Providing metadata for xHE-AAC video soundtracks

Ensure volume normalization by including metadata for loudness and dynamic range control.

Overview

Soundtracks that use xHE-AAC (Extended High-Efficiency Advanced Audio Codec) encoding include MPEG-D DRC metadata for loudness and dynamic range control (DRC). When you create video soundtracks with xHE-AAC, provide at least the following metadata to ensure consistent results across different services. For playback, set up the MPEG-D DRC tool at the decoder by following the guidelines below.

Configure metadata for content generation

The loudness and DRC metadata that you include in video content needs to fulfill the MPEG-D DRC requirements for the Basic DRC Metadata Profile, and always include the following values:

Loudness Metadata

loudness info fields	value
Include a `methodValue` for `methodDefinition` == “Anchor Loudness” and `measurementSystem` == “ITU-R BS.1770”	Measure anchor loudness using speech-gating or estimate when speech activity is low.
`bs_true_peak_level` or `bs_sample_peak_level`	True peak according to ITU-R BS.1770 or sample peak level.

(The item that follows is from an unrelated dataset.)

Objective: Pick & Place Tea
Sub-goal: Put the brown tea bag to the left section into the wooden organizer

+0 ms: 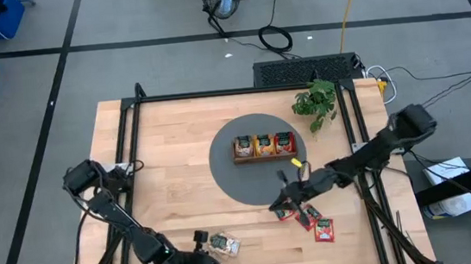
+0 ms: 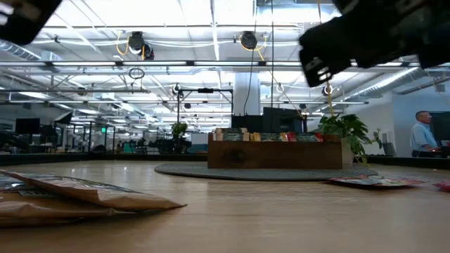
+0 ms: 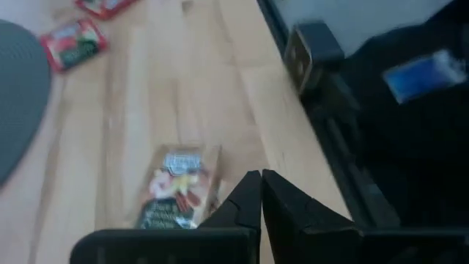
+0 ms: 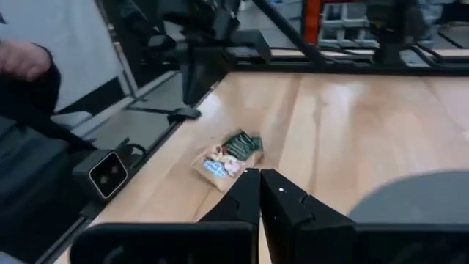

Measure anchor loudness of the dialog stem using the ITU-R BS.1770 standard because methodValue must reflect the actual anchor loudness of the content. Apply speech-gating to the full mix to obtain the anchor loudness value when only the full mix is available for measurement.

Anchor loudness can be inaccurate when the speech detector can’t find much speech in the full mix. Monitor this situation by computing the speech activity, which is the duration of detected speech divided by the duration of the content. When speech activity is low, ignore this measurement because it can be inaccurate. Instead, derive the anchor loudness value from the program loudness value and other applicable measurements to model the value from statistics of a variety of content. See Adjusting anchor loudness for additional information.

DRC Metadata

`drcSetEffect` of the required DRC metadata	Required minimum level that supports playback with minimal peak limiter engagement (LKFS)	Position of bit in `drcSetEffect` field of `drcInstructions`, which must have a value of `1`
`Late Night`	-24	1
`Noisy Environment`	-16	2
`Limited Playback Range`	-16	3
`General Compression`	-24	6

Match as close as possible the output anchor loudness of the DRC-processed versions with the anchor loudness of the unprocessed output.

The DRC for General Compression can have several instances to accommodate various target loudness values, which provides just enough compression to reach the target without engaging a limiter. If no compression is necessary or desired for specific loudness targets, include a corresponding DRC for General Compression that doesn’t have a compression effect.

Configure metadata for playback

Configure the MPEG-D DRC decoder for playback according to the specifications below. The configuration occurs completely or partially at the system level and those settings don’t appear at the API level.

Loudness Metadata

Set up the MPEG-D DRC decoder to assign the highest priority to the following loudness metadata:****

Metadata field	Value (highest priority)
`methodDefinition`	`Anchor Loudness`
`measurementSystem`	`Expert/Panel`

The methodDefinition field defaults to Program Loudness, if present, if you don’t specify Anchor Loudness. This configuration deviates from the default configuration specified in ISO/IEC 23003-4, which selects Program Loudness and ITU-R BS.1770 with highest priority. However, the standard specifies an interface to customize the configuration, including the loudness metadata priority.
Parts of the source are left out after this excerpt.